Подтянув резервы, немцы атаковали высоту 108,4 - самую западную и высокую из захваченных десантниками вершин. После ожесточенного боя, к 11:30 измотанные десантники оставили высоту. Вдоль берега новый, Митридатский, плацдарм атаковал 22-й румынский горнострелковый батальон. Но и эту и последующие атаки румын удалось отразить.
Большие силы противника отвлекали десантники, действовавшие в городских кварталах. Координировать свои действия противнику было трудно.
Сквозь десятибалльную облачность пробивались наши штурмовики, сбрасывали боеприпасы, обстреливали противника. Дальнобойные 100-мм и 130-мм батареи работали через пролив по немцам у Митридата.
И еще жили, еще отбивались последние защитники Эльтигена. Даже во второй половине дня там вспыхивали перестрелки, била по целям у плацдарма артиллерия...
Лишь на севере, на Еникальском плацдарме было тихо. Изредка оттуда доносились звуки беспокоящего артогня.
– Пей...
Трясли за плечо. Марина с трудом разлепила ресницы. Увидела хмурое лицо майора - сидел на корточках, протягивал кружку.
– Пей, Шведова, - прохрипел Чашкин.
– Бодрит. А то приваливаешься, ко мне, приваливаешься, намекаешь. А я, между прочим, фашисткой пулей подпорченный.
– ... ты подпорченный, - пробормотала Марина.
Тихо засмеялся стоящий у двери старший сержант. Майор не улыбнулся, поморщился:
– Пить будешь, юмористка?
– Извините, товарищ майор. Я со сна, - губы двигались с трудом.
Майор молча втиснул кружку в несгибающиеся пальцы. Марина ахнула - горячее.
– У немцев сухой спирт нашли, - пояснил майор и прошел к двери.

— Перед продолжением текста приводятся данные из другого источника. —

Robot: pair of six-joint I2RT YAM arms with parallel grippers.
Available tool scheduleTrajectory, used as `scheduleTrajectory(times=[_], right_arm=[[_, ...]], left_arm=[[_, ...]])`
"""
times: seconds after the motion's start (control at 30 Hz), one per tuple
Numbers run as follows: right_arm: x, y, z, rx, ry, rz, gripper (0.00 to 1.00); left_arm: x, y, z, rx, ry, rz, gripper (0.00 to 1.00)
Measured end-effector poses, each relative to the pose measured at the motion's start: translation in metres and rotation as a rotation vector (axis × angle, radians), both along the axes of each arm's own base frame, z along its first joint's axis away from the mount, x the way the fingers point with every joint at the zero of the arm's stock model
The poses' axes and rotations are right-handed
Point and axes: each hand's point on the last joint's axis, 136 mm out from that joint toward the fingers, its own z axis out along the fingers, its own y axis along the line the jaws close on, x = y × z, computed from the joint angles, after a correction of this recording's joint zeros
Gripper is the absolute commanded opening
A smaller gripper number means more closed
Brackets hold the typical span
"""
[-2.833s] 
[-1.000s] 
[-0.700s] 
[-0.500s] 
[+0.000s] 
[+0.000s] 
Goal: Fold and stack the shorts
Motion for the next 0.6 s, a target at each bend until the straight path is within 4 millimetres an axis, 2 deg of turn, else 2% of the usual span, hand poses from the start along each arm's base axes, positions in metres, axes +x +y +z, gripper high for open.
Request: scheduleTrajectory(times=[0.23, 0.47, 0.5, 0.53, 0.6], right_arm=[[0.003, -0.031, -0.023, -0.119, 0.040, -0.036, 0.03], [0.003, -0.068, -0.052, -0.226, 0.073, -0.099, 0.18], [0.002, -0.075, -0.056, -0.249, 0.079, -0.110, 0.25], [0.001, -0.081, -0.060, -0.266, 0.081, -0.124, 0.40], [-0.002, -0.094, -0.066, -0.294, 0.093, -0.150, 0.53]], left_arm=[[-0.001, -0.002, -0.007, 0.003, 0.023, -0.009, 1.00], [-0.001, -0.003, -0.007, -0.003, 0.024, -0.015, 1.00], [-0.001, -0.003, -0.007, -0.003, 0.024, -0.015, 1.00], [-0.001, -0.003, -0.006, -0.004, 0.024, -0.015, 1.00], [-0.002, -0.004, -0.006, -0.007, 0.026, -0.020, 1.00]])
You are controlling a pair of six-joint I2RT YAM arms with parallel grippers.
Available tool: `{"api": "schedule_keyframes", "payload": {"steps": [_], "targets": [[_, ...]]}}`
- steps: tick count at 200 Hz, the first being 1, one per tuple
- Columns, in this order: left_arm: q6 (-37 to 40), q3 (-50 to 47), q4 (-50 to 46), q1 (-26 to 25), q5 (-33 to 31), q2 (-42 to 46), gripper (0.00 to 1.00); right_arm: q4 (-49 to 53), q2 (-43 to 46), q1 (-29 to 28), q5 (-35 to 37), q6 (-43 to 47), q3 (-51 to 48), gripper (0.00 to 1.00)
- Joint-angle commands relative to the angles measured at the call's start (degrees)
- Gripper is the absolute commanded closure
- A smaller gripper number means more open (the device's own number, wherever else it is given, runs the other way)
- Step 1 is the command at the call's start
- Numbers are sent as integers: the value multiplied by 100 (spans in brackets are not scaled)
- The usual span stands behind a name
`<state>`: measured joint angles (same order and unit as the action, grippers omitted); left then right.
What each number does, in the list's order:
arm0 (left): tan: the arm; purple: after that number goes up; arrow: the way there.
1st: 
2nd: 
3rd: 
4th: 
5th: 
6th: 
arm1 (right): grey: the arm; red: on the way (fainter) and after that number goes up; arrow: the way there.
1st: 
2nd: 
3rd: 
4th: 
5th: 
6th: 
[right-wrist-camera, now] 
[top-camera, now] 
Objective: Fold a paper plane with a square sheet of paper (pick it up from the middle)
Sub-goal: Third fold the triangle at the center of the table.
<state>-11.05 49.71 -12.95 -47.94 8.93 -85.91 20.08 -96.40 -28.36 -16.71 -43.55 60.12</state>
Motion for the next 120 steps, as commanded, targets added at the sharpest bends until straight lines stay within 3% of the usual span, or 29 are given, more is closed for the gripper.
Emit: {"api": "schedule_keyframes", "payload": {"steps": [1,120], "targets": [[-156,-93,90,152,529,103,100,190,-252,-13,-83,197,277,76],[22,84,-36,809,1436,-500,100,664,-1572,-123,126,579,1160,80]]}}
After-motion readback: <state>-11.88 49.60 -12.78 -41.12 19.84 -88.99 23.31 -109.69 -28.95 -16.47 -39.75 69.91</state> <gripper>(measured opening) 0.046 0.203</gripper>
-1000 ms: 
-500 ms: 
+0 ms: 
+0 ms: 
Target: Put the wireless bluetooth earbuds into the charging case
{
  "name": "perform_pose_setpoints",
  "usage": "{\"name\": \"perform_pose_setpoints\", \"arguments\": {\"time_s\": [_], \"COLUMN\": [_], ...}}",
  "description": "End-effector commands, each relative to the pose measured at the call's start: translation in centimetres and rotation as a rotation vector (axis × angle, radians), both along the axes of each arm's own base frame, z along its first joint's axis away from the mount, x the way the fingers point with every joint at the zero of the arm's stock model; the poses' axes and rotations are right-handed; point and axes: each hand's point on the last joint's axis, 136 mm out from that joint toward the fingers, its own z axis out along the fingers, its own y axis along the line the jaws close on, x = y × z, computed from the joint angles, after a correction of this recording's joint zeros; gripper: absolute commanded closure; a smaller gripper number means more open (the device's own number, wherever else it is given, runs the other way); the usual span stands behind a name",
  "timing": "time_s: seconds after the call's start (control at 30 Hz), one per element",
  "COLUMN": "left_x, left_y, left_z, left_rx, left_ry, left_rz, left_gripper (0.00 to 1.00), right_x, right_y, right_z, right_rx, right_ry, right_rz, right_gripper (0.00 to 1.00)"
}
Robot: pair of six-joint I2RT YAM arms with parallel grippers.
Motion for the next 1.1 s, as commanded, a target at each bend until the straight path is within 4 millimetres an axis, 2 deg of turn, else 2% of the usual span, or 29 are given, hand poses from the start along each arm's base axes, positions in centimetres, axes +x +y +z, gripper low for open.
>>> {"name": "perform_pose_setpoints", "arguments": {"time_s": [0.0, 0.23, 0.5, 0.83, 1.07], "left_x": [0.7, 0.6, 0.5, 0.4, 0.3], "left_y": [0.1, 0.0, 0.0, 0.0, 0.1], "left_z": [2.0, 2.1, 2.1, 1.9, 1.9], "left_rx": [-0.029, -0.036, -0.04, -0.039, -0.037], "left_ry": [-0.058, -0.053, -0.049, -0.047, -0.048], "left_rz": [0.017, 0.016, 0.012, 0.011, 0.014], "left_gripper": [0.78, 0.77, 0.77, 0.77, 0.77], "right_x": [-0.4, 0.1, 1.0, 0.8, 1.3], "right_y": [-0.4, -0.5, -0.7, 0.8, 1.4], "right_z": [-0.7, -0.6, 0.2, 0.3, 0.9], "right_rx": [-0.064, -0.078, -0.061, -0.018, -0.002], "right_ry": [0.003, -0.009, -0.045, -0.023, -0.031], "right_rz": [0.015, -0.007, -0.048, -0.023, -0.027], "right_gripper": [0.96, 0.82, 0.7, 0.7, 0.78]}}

Шептался о чем-то с сержантом.
Марина грела ладони, медленно втягивала горячее - полкружки всего, вкуса не разберешь, но вроде пряное, и спирта чуть-чуть.
– С травами, - грустно сказал Чашкин.
– Ты, Шведова, в лечебных травах разбираешься?
– Нет, мы не проходили.
– Ладно, тогда скажи: руку мне отрежут?
– Вот дурак. Там ерунда - нервов у тебя больше, чем той царапины. И вообще, пусть в травах я не разбираюсь, зато, знаешь, какие у мамки розы во дворе росли? Хочешь, после войны черенки пришлю?
– Ага, ловлю на слове. У нас на Таганке комната. Третий этаж. Роз там как раз и не хватало, - Чашкин засмеялся, закряхтел.
– Эх, сплошное мещанство эти ваши розы.
Марина плотнее подоткнула полу плащ-палатки:
– Ну и глупо. Во дворе-то, клумба, небось есть? Или сплошь мостовая?
Чашкин неспешным шепотом рассказывал о Таганке. Оказывается, там две реки сливаются. Откуда в Москве столько рек?
Немцы подтягивали силы. Двигались к новому плацдарму части от Эльтигена, спешил дивизион штурмовых орудий. Стягивалась артиллерия, разворачивались для обстрела десантников зенитные батареи. Для перевозки был привлечен весь наличный автотранспорт, но до темноты немцы не успевали.